Repeat the whole listing, keeping every word and every line intact.

- Opening Delimiter -

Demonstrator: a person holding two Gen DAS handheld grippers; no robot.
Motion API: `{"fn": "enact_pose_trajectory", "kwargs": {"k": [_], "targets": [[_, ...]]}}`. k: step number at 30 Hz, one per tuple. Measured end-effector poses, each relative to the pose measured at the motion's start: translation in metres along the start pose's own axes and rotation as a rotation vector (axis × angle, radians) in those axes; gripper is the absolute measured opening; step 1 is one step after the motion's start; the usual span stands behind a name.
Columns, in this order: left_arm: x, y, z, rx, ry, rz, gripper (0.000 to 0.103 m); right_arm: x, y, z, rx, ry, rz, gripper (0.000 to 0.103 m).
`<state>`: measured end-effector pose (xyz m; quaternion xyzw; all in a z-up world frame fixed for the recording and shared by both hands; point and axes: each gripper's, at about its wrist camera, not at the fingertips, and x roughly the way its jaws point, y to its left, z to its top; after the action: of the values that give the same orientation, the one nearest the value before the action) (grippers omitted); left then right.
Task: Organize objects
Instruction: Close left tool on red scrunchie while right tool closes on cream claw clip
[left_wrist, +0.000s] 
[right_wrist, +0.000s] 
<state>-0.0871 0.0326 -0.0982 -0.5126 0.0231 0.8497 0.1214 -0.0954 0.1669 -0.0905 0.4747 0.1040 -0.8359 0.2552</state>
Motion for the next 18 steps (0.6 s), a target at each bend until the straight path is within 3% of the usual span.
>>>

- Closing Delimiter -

• Task output:
Demonstrator: a person holding two Gen DAS handheld grippers; no robot.
Motion API: `{"fn": "enact_pose_trajectory", "kwargs": {"k": [_], "targets": [[_, ...]]}}`. k: step number at 30 Hz, one per tuple. Measured end-effector poses, each relative to the pose measured at the motion's start: translation in metres along the start pose's own axes and rotation as a rotation vector (axis × angle, radians) in those axes; gripper is the absolute measured opening; step 1 is one step after the motion's start; the usual span stands behind a name.
Columns, in this order: left_arm: x, y, z, rx, ry, rz, gripper (0.000 to 0.103 m); right_arm: x, y, z, rx, ry, rz, gripper (0.000 to 0.103 m).
`<state>`: measured end-effector pose (xyz m; quaternion xyzw; all in a z-up world frame fixed for the recording and shared by both hands; point and axes: each gripper's, at about its wrist camera, not at the fingertips, and x roughly the way its jaws point, y to its left, z to its top; after the action: of the values that give the same orientation, the one nearest the value before the action) (grippers omitted); left then right.
Task: Organize objects
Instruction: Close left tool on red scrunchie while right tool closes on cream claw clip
[left_wrist, +0.000s] 
[right_wrist, +0.000s] 
<state>-0.0871 0.0326 -0.0982 -0.5126 0.0231 0.8497 0.1214 -0.0954 0.1669 -0.0905 0.4747 0.1040 -0.8359 0.2552</state>
Motion for the next 18 steps (0.6 s), a target at each bend until the straight path is within 3% of the usual span.
>>>

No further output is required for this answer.